Click here to Skip to main content
65,938 articles
CodeProject is changing. Read more.
Articles / web / HTML

Help System Automation

2.82/5 (5 votes)
26 Sep 2007CPOL2 min read 1   245  
Word Document Automation

Introduction

This simple program shows how to generate a help system using an existing Word document. The program generates HTML files and XML file to be added in the Web project.

In this article, I just give the main ideas. For more details, check the source code and the sample Word document.

For Whom is this Article

The article is for developers who would like to start working in Microsoft Word automation programs.

Microsoft Word 2000

This program is based on using style and formatting in your Word document to be later converted into XML files.

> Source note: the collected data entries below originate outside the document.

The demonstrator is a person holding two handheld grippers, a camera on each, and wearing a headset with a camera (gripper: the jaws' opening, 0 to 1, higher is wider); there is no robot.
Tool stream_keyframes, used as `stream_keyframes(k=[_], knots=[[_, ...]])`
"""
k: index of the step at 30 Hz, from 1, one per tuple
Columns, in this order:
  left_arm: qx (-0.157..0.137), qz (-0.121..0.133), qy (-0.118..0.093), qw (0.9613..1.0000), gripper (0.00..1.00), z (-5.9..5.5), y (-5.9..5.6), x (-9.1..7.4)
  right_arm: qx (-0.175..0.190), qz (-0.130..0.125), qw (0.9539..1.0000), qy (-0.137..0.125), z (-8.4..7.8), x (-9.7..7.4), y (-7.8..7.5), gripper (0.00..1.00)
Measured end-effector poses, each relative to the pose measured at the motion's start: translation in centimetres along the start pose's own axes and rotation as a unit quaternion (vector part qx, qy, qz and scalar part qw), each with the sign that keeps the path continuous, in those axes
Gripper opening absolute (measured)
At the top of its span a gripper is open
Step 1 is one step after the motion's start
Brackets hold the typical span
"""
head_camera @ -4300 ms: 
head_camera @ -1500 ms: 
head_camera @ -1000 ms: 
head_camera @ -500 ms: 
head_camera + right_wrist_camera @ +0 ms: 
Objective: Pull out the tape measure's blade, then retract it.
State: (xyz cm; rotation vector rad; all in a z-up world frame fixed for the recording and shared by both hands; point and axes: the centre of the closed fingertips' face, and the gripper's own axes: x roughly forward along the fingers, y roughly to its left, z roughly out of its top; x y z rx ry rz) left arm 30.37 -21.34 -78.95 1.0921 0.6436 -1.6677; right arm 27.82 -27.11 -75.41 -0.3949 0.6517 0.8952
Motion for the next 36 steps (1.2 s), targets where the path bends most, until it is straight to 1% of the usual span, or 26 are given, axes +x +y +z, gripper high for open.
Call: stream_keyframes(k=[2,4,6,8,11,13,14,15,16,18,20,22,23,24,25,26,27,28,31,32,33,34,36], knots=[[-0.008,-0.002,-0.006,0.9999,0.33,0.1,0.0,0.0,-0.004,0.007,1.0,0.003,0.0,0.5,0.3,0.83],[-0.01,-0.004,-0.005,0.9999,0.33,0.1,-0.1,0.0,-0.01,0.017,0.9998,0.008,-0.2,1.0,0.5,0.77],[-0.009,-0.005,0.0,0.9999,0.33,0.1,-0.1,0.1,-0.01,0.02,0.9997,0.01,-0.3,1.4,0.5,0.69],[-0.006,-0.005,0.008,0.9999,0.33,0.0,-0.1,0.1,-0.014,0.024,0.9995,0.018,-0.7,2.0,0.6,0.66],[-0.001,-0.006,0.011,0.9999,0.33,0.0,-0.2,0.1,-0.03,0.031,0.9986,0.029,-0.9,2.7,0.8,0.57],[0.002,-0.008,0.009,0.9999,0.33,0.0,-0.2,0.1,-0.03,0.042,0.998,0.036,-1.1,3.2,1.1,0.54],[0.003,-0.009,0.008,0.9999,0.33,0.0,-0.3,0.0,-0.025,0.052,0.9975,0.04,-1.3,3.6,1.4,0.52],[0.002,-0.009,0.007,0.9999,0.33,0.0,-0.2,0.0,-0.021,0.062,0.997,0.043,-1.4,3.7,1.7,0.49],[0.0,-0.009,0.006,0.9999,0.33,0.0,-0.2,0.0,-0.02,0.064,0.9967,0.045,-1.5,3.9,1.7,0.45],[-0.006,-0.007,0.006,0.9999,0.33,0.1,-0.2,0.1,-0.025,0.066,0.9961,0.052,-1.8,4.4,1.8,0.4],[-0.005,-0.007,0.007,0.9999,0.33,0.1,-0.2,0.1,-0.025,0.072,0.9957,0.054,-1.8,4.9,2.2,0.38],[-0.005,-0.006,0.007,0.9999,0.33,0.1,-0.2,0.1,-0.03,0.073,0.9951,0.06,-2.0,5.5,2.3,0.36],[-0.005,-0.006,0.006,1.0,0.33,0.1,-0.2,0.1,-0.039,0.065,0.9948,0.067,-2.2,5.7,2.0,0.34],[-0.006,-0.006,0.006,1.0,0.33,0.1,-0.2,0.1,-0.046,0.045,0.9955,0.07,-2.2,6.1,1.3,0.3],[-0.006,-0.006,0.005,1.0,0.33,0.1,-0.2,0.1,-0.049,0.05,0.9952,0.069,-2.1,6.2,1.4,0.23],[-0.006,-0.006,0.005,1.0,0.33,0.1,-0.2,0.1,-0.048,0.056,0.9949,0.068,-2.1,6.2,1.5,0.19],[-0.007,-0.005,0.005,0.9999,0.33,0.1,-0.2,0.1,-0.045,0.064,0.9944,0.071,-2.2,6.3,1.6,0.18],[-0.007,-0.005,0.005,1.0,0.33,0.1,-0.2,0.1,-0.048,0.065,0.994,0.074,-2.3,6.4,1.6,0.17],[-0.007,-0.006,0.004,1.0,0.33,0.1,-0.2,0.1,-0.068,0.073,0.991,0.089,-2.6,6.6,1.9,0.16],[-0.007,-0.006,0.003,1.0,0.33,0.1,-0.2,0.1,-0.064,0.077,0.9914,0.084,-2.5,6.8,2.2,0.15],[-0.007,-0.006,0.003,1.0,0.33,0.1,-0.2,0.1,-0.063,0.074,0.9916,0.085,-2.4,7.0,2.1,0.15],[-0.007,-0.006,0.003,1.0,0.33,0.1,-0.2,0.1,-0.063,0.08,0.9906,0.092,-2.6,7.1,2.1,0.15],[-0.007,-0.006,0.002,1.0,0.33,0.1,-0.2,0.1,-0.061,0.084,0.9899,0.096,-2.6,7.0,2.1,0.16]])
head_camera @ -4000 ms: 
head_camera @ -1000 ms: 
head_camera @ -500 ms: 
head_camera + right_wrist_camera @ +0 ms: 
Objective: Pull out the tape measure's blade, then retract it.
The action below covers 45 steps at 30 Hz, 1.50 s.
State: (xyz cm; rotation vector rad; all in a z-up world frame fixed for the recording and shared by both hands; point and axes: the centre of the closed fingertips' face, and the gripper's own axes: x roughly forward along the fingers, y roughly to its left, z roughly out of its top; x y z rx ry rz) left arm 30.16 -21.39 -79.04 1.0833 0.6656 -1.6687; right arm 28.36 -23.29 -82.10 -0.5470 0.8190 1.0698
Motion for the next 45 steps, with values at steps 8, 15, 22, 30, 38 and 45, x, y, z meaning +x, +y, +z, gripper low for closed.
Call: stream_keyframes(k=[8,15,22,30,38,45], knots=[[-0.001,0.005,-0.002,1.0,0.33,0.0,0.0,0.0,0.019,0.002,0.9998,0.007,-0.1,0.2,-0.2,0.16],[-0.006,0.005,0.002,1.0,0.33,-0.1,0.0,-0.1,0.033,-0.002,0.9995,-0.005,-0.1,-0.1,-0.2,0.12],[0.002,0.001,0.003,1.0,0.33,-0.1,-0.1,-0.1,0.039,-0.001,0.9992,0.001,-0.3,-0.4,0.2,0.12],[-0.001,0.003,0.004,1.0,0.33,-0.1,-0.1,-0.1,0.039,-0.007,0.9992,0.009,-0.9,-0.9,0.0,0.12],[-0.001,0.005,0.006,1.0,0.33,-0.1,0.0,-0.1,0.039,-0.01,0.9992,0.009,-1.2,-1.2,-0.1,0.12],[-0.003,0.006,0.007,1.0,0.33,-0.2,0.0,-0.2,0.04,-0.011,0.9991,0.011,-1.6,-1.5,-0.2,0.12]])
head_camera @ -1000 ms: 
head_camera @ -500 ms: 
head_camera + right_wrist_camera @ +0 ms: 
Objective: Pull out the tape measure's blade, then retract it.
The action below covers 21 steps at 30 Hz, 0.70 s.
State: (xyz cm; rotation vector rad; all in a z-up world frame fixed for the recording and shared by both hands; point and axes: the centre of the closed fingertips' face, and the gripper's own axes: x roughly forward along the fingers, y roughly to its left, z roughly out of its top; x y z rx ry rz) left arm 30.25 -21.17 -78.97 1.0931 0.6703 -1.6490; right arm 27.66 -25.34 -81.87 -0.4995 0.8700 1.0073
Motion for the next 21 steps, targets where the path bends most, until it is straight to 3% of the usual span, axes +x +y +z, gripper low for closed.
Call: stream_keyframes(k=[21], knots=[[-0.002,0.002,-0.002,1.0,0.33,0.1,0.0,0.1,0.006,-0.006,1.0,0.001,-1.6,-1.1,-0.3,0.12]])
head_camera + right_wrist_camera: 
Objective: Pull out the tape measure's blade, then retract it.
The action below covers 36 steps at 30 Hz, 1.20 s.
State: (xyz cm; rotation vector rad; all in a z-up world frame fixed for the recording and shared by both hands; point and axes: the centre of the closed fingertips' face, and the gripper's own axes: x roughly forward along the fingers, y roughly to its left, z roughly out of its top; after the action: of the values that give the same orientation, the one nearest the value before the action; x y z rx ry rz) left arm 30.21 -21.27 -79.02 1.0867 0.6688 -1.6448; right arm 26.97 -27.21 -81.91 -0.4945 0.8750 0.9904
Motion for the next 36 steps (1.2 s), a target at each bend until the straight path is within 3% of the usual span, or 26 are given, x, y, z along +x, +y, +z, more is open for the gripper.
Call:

I have used Word DLL of Word application, reference it in your project.

plain
(Microsoft Office 11.0 Object Library)

Project in More Detail

Word 2000 has format and style like (TOC, TOCEntry, Heading, ...) I have used these styles to be automated with my program.

So if a user wants to use my program, she/he must use styles.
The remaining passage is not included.